#### WHAT THIS TASK INVOLVES:
Search the data for the word "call". Reproduce every line where it is found.

#### THE DATA:
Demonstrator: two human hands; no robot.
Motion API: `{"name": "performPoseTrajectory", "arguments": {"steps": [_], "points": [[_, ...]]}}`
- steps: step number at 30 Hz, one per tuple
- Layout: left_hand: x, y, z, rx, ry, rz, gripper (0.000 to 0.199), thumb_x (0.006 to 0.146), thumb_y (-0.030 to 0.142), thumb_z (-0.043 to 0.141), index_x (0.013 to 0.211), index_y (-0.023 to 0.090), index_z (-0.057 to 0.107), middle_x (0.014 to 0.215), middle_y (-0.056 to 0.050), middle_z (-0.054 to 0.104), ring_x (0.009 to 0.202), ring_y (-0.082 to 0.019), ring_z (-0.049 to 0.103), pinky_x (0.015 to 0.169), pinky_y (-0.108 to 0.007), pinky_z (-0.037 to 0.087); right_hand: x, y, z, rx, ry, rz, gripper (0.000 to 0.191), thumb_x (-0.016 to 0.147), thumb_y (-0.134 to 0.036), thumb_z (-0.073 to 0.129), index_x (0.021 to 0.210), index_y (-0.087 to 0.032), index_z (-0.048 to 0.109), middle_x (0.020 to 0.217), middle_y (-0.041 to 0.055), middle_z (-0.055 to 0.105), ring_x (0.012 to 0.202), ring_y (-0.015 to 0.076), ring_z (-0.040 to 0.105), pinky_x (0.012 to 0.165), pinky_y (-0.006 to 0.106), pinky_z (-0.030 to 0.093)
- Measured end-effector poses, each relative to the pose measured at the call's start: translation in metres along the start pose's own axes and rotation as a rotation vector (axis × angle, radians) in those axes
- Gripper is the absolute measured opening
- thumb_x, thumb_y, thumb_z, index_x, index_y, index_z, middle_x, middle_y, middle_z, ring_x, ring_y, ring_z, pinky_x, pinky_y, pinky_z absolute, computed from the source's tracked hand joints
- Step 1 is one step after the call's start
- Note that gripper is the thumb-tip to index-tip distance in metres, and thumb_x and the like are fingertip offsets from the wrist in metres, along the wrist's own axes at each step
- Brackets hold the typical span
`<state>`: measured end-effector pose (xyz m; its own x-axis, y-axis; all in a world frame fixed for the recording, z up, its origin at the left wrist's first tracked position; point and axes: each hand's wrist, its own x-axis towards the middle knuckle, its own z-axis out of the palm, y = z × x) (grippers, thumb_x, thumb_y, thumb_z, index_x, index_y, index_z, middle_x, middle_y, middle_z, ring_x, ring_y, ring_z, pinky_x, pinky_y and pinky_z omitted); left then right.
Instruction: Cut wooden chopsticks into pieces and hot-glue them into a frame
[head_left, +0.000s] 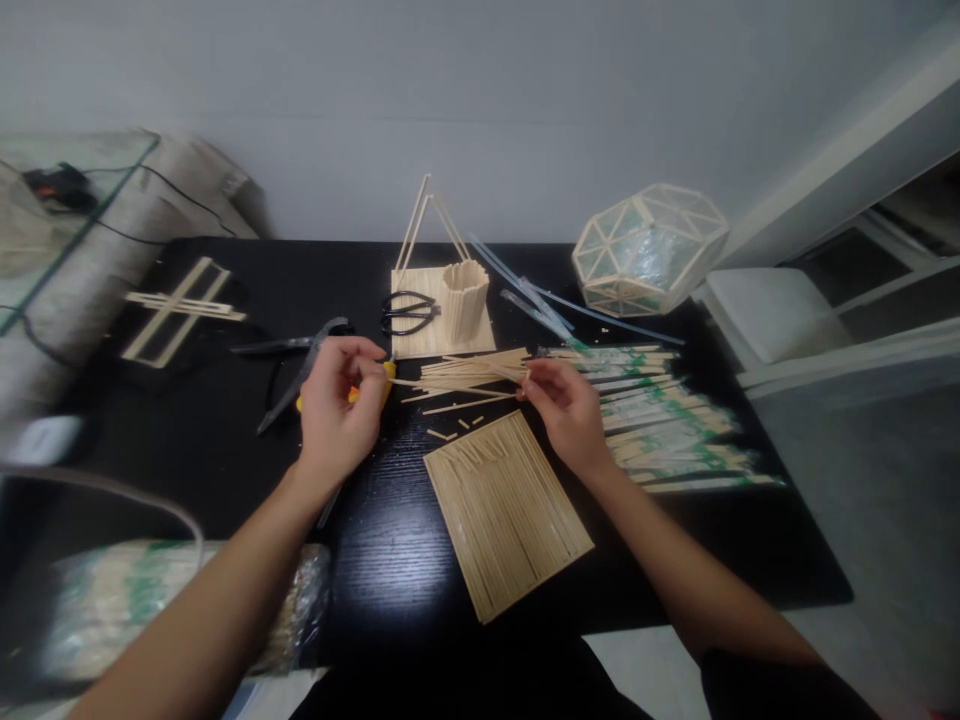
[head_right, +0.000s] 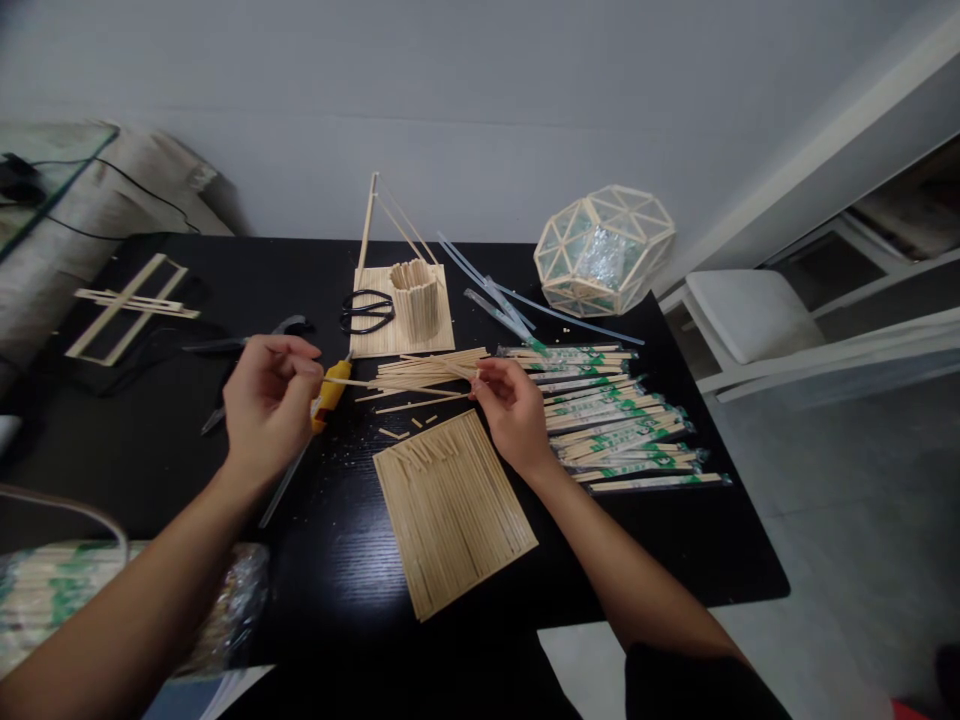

#### REPLY TO THE EXERCISE:
- Measured end-effector poses, each relative to the pose measured at the call's start: translation in metres along the start pose's own axes and rotation as a rotation vector (axis × angle, radians) in those axes
- Step 1 is one step after the call's start

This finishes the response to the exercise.